**What the task requires**
Although pictures appear in the data, the answer should contain only the lines from its start through the line with "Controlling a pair", written out exactly.

**Dataset content**
********
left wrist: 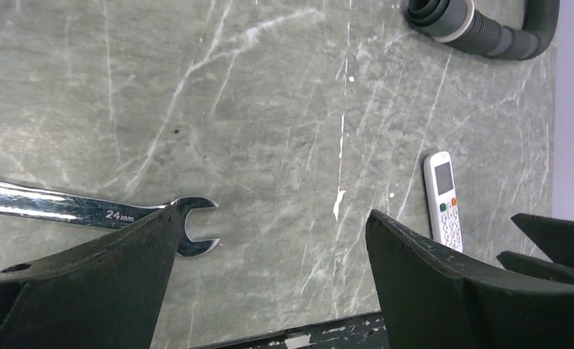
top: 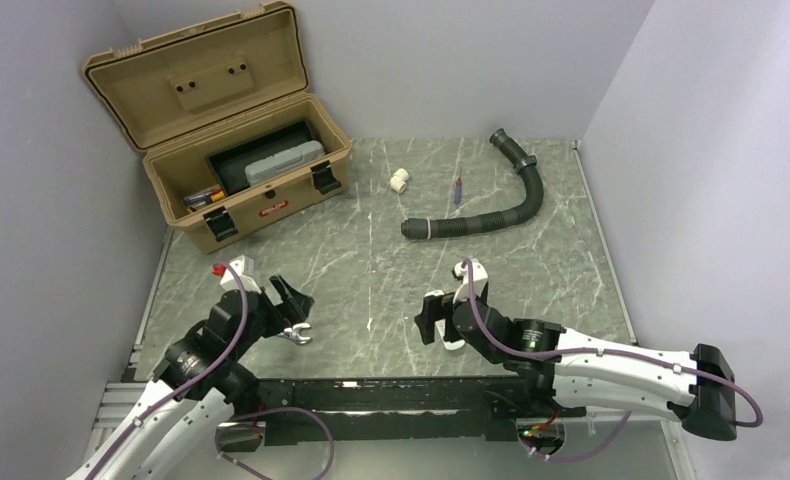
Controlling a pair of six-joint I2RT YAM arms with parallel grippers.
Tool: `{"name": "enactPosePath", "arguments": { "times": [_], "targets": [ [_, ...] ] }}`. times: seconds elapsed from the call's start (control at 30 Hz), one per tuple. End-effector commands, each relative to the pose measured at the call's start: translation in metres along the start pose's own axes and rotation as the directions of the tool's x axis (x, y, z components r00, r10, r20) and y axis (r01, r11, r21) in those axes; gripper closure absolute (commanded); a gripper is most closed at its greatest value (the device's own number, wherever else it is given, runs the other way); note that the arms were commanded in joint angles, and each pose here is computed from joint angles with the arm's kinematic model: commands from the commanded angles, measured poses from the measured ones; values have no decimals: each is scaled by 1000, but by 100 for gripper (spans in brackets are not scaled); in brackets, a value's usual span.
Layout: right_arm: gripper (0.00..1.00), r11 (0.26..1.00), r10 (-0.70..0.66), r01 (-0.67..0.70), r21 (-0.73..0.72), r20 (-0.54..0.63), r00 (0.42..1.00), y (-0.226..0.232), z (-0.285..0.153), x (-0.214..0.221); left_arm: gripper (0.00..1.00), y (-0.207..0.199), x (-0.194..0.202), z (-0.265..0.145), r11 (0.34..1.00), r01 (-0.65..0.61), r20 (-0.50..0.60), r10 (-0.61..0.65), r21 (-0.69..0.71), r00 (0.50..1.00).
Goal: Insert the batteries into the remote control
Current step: Reset both arms
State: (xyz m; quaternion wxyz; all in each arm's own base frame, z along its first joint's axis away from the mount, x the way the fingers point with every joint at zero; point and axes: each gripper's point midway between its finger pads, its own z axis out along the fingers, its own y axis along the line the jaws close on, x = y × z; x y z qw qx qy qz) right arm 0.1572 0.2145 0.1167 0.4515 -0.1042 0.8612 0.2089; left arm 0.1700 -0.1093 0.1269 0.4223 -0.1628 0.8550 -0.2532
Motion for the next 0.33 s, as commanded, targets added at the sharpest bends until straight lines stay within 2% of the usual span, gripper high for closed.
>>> {"name": "enactPosePath", "arguments": {
  "times": [0.0, 0.1, 0.3],
  "targets": [
    [0, 996, 19, -15, -89, 47, 999, 18, 2, -10, 1, -2, -27, -10, 999, -8, 79, 11, -42, 997],
    [0, 995, -1, 4, -96, 30, 1000, 20, 4, -5, 1, -1, -30, -10, 998, -15, 88, 20, -58, 996],
    [0, 997, -32, 32, -64, 7, 999, 16, 6, -3, 1, 4, -23, -12, 994, -65, 37, 68, -85, 997]
  ]
}}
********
**Output of the exercise**
left wrist: 
top: 
Controlling a pair of six-joint I2RT YAM arms with parallel grippers.

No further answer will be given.